WHAT IS BEING ASKED.
Scan the entries below for the word "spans". Copy out every line in which it occurs.

Items from a data source
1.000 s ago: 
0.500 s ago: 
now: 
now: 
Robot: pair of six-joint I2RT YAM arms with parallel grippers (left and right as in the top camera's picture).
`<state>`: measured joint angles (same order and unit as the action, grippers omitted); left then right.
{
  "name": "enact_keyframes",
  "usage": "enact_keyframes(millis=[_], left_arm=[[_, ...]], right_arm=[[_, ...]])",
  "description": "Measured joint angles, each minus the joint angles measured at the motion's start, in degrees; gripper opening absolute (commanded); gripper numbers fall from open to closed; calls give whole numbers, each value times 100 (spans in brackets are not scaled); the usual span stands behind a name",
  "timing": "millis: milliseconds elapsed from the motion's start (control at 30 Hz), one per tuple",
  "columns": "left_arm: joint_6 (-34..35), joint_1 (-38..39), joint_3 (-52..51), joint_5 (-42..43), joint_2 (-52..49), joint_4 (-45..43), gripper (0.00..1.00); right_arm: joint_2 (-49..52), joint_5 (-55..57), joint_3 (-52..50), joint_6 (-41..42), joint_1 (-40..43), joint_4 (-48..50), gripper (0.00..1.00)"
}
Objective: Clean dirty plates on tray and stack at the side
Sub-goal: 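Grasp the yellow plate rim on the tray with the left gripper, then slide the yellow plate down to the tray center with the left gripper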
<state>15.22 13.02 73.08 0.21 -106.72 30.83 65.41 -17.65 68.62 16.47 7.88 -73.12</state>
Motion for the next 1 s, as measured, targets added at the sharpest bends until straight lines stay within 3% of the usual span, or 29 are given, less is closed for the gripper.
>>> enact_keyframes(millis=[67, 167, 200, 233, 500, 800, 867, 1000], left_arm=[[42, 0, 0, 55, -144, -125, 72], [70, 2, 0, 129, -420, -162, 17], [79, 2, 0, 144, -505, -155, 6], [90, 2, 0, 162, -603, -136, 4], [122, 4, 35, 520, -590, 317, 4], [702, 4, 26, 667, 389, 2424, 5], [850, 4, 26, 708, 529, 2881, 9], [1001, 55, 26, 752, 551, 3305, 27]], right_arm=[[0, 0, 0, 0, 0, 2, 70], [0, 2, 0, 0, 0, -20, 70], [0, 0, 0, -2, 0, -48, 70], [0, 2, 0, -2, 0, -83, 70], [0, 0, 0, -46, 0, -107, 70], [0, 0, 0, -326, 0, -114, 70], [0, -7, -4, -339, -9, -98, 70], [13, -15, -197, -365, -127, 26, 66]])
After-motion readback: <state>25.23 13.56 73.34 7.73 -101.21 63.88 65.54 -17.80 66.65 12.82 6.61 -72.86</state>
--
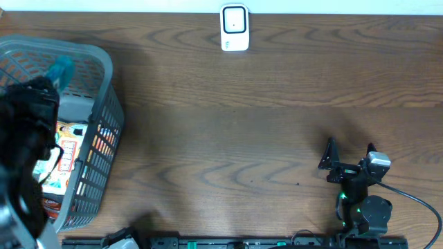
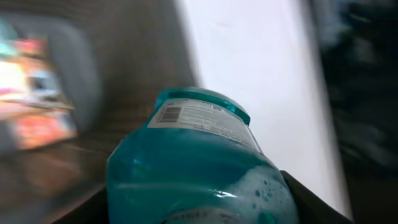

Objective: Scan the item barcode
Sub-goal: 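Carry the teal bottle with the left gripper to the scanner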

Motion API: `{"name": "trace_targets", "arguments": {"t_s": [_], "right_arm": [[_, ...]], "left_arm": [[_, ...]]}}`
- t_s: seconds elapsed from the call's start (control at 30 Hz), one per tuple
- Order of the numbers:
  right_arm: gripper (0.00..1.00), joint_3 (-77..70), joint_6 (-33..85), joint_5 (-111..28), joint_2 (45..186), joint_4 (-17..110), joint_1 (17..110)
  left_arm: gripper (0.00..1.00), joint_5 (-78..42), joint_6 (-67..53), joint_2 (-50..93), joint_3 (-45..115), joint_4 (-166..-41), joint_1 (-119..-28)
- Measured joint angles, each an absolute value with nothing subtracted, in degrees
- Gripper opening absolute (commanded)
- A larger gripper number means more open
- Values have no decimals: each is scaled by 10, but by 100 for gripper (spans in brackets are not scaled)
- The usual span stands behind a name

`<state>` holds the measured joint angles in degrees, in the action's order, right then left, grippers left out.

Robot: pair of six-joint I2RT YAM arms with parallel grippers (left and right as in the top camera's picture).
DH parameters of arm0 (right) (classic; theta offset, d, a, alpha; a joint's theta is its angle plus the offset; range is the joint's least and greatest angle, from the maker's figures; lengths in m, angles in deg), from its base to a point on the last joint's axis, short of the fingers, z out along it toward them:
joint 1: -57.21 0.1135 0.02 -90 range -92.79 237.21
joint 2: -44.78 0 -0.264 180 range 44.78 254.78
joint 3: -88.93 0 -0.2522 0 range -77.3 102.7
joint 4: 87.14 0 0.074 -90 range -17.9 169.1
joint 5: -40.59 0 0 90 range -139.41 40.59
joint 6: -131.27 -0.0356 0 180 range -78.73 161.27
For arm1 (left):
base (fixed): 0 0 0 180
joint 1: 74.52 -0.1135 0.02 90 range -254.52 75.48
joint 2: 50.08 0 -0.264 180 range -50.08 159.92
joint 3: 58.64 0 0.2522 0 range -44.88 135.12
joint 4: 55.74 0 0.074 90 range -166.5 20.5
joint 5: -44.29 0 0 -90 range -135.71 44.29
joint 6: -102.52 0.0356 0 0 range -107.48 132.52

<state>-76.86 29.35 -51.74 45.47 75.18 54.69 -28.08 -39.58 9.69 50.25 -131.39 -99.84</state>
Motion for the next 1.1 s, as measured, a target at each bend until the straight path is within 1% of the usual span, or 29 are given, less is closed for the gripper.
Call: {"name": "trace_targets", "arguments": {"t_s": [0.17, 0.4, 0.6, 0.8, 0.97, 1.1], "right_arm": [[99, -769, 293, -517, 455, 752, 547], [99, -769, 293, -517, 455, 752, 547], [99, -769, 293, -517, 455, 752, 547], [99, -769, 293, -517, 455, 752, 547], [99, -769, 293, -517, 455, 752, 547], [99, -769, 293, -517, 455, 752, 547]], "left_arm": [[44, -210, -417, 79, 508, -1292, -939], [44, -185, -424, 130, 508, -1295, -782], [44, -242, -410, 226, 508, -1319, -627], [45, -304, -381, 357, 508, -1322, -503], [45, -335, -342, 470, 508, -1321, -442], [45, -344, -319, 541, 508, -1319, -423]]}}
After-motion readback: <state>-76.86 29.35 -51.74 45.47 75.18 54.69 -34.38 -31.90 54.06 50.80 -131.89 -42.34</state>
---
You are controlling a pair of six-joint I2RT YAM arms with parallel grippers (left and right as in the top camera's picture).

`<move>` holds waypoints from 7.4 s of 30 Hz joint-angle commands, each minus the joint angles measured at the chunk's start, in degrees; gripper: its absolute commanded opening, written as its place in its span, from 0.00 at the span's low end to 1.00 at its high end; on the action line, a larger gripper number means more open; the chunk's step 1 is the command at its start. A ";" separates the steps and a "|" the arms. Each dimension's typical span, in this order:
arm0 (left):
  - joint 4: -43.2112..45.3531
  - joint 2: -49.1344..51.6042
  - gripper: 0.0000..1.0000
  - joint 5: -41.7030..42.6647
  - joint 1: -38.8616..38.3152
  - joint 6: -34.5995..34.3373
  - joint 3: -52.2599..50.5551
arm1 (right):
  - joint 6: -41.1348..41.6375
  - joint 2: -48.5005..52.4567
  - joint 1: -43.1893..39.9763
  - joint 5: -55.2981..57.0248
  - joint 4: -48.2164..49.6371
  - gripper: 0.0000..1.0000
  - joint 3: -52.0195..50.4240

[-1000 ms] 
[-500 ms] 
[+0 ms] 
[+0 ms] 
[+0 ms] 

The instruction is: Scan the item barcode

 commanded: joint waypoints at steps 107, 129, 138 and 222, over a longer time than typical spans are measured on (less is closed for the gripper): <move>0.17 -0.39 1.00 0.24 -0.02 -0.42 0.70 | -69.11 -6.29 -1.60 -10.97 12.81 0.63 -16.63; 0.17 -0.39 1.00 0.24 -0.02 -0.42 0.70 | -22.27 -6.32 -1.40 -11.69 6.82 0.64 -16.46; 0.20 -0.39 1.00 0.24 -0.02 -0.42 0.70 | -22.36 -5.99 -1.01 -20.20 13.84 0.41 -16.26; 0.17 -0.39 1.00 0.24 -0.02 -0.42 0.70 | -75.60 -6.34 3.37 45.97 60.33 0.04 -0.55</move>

COMPLETED TASK.
  "description": "Measured joint angles, each minus the joint angles measured at the motion's start, in degrees; gripper opening absolute (commanded); gripper numbers fall from open to closed; calls give whole numbers, each value times 100 (spans in brackets are not scaled); the usual span stands behind a name",
- Values have no decimals: each is scaled by 10, but by 100 for gripper (spans in brackets are not scaled)
 commanded: joint waypoints at steps 107, 129, 138 and 222, over a longer time than typical spans are measured on (less is closed for the gripper): <move>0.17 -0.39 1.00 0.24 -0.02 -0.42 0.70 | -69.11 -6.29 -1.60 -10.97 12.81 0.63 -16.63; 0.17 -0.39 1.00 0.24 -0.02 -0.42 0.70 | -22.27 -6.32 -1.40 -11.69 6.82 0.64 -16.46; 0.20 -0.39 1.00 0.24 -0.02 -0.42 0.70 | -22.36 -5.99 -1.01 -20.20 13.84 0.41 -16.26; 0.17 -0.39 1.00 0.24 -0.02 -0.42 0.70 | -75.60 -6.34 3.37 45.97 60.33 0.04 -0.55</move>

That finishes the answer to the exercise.